Le nez qui voque
de Réjean Ducharme

critiqué par ARL, le 14 juin 2016
(Montréal - 38 ans)


La note:  étoiles
Une oeuvre à part
Véritable extra-terrestre littéraire, Réjean Ducharme écrit uniquement comme Réjean Ducharme. Son style ne ressemble à aucun autre, pas plus que son univers. Il fait partie de cette classe d'auteurs que l'on aime ou que l'on déteste. Son écriture remplie de jeux de mots et de néologismes, qui incorpore des expressions typiquement québécoises à un français autrement très soigné, ne manque jamais de déstabiliser les lecteurs qui abordent ses oeuvres pour la première fois. Les éditeurs québécois des années 60 n'étaient eux-mêmes pas prêts pour une pareille claque et refusèrent ses manuscrits.

De 1966 à 1968, Gallimard rattrape la balle et publie coup sur coup "L'avalée des avalés", "Le nez qui voque" et "L'océantume". Le monde littéraire s'étonne qu'un écrivain d'un tel calibre n'ait pas trouvé preneur dans sa patrie.

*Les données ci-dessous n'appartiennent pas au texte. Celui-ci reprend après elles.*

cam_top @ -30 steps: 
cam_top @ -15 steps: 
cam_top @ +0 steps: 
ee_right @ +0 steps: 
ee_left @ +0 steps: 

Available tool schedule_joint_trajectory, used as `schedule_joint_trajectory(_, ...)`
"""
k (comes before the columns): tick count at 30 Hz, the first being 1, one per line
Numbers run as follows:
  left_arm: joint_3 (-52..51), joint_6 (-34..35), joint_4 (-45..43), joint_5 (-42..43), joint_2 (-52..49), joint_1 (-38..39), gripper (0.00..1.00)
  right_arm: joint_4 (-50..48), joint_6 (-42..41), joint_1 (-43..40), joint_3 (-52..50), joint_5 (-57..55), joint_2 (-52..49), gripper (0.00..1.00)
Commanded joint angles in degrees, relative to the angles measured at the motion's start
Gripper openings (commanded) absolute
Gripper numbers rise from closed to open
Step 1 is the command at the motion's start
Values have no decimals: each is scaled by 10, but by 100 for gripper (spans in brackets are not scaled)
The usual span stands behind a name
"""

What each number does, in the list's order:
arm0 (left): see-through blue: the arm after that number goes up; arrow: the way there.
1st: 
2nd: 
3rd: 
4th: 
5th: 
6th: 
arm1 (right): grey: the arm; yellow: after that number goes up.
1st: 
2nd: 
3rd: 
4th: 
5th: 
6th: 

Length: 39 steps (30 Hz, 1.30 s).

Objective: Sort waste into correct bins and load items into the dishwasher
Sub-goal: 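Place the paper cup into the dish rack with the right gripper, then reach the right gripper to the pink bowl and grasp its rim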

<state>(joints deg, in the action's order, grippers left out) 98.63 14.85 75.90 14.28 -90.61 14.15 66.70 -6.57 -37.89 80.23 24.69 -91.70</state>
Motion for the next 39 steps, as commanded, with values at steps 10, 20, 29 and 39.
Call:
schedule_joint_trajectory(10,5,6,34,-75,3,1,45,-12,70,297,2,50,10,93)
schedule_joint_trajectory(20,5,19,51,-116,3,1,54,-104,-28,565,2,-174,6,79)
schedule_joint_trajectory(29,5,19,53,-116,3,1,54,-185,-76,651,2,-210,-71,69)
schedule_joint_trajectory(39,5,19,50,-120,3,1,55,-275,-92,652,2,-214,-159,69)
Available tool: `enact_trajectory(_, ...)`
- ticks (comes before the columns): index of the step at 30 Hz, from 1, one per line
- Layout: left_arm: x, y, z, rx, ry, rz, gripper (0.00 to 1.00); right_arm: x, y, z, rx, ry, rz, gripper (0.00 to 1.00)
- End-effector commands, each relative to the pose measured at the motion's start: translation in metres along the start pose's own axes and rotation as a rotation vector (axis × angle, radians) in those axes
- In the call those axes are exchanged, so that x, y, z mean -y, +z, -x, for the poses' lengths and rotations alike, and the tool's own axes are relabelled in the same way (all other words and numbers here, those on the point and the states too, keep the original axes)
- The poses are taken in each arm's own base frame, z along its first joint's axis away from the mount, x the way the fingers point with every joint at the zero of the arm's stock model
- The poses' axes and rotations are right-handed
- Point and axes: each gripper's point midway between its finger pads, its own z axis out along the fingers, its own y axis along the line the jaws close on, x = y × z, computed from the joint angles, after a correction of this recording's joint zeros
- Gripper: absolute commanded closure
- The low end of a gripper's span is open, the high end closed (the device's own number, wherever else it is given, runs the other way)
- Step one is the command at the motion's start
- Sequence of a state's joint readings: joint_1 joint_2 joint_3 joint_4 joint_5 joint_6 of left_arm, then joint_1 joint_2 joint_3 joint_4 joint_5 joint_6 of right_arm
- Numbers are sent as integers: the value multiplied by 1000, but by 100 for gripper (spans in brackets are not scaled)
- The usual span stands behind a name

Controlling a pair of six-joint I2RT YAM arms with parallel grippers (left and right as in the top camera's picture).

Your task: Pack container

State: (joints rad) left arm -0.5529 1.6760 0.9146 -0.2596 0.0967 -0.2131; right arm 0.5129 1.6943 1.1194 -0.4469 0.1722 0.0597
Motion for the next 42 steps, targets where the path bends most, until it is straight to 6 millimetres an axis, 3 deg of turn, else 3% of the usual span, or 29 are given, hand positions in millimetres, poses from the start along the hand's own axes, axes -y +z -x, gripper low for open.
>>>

Le succès de son premier roman est si rapide que tous les regards se tournent vers Ducharme. Celui-ci refuse toute demande d'entrevue, ne se prête à aucun exercice promotionnel et ne veut même pas qu'on le prenne en photo. Il n'en demeure pas moins prolifique et continue de signer romans, pièces de théâtre, chansons et scénarios de films pendant plus de trente ans.

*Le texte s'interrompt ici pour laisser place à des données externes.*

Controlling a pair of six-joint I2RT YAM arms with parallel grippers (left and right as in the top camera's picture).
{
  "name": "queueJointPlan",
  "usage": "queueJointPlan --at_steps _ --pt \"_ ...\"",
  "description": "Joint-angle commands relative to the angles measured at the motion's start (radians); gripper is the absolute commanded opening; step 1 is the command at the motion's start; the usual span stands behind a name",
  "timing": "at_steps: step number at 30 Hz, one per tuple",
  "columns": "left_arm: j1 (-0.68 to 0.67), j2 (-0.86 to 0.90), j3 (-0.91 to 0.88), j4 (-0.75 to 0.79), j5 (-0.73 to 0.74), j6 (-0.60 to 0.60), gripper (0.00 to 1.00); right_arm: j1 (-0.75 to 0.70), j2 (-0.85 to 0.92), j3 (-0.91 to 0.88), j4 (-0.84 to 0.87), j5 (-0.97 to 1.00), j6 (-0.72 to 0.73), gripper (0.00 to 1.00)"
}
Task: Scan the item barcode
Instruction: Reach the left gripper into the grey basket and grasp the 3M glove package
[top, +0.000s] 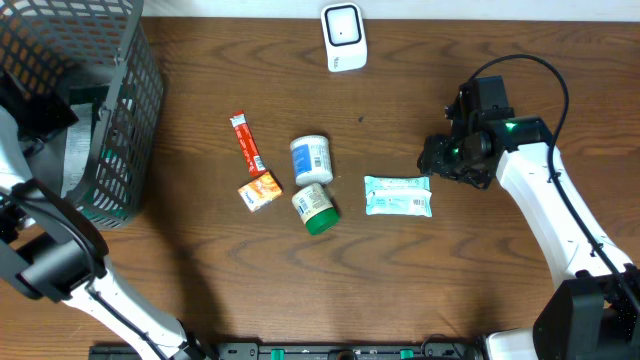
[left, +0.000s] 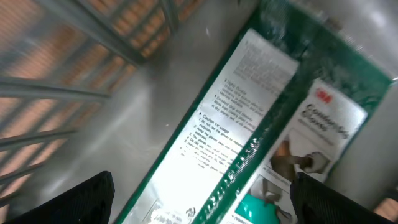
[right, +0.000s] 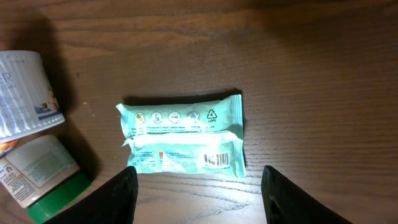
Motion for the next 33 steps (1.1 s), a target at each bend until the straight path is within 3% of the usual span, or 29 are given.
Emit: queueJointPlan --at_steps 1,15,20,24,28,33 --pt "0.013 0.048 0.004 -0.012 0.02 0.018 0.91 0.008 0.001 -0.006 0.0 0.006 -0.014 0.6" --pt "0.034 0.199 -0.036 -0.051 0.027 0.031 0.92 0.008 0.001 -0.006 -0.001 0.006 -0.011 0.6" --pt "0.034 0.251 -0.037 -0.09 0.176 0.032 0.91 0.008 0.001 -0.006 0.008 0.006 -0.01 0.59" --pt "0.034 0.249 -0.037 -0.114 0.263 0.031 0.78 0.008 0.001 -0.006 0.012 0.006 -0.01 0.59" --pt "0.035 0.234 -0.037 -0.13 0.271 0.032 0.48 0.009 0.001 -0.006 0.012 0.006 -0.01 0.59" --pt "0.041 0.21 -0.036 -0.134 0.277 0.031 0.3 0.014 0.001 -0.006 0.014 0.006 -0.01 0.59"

"Le nez qui voque", deuxième roman publié de Ducharme, raconte le quotidien de Mille Milles et Chateaugué, adolescents fugueurs de 16 et 14 ans qui ont le projet de se suicider. Mille Milles tente de composer avec ses pulsions sexuelles envers celle qu'il considère comme sa petite soeur en se cachant dans une misogynie intransigeante. Chateaugué est quant à elle impuissante face au rejet cruel de son ami qu'elle s'explique mal. Au fil des pages, ce duo d'âmes fragiles refusant de vieillir mène une lutte contre la vie adulte qui frappe à grands coups contre les remparts de leur pureté juvénile.

C'est à peu près le meilleur résumé du récit que je puisse faire. Chez Ducharme, le noyau de l'oeuvre se trouve entre les lignes, au fil des jeux de mots (pas toujours très bons), des digressions et des banalités. Rien ne se passe et pourtant on continue d'avancer dans le texte sans se lasser. Les répétitions, les inventions linguistiques abondent. Les mots d'esprit géniaux côtoient les stupidités les plus ineptes. Mille Milles est souvent odieux, imbuvable. Chateaugué à la fois fragile et têtue. Ducharme ne demande à personne de les aimer.

De prime abord, on pourrait croire que "Le nez qui voque" est improvisé d'un bout à l'autre. L'écriture de Ducharme donne parfois l'impression d'être brouillon. Toute structure narrative conventionnelle est anéantie. Mais les manuscrits de l'auteur qui sont entreposés aux archives nationales révèlent un travail colossal et un souci du détail presque maladif. L'éclatement calculé du langage est la spécialité de Réjean Ducharme. Pour bien saisir sa différence, il faut la lire.